EXERCISE AIM
Find the line in the material below that contains "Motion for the", then give it again, with all later lines, exactly as shown.

*** Opening of DATA SECTION ***

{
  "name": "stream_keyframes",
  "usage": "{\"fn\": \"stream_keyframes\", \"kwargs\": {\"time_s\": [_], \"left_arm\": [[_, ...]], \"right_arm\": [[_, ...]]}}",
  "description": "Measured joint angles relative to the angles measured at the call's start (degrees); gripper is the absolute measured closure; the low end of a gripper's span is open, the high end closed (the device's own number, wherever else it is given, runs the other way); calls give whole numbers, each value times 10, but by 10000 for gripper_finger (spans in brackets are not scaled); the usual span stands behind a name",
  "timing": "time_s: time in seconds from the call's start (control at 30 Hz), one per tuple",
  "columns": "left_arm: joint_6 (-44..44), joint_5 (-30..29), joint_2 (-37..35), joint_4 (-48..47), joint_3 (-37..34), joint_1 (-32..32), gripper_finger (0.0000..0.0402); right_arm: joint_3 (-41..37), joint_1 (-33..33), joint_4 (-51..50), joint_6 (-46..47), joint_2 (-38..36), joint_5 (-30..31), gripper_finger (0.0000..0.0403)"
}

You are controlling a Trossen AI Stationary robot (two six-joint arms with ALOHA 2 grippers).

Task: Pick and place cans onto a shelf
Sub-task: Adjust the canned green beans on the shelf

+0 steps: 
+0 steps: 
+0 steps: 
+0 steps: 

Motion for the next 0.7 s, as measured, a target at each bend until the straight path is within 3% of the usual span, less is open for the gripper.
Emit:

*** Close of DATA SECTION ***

SOLUTION
Motion for the next 0.7 s, as measured, a target at each bend until the straight path is within 3% of the usual span, less is open for the gripper.
Emit:

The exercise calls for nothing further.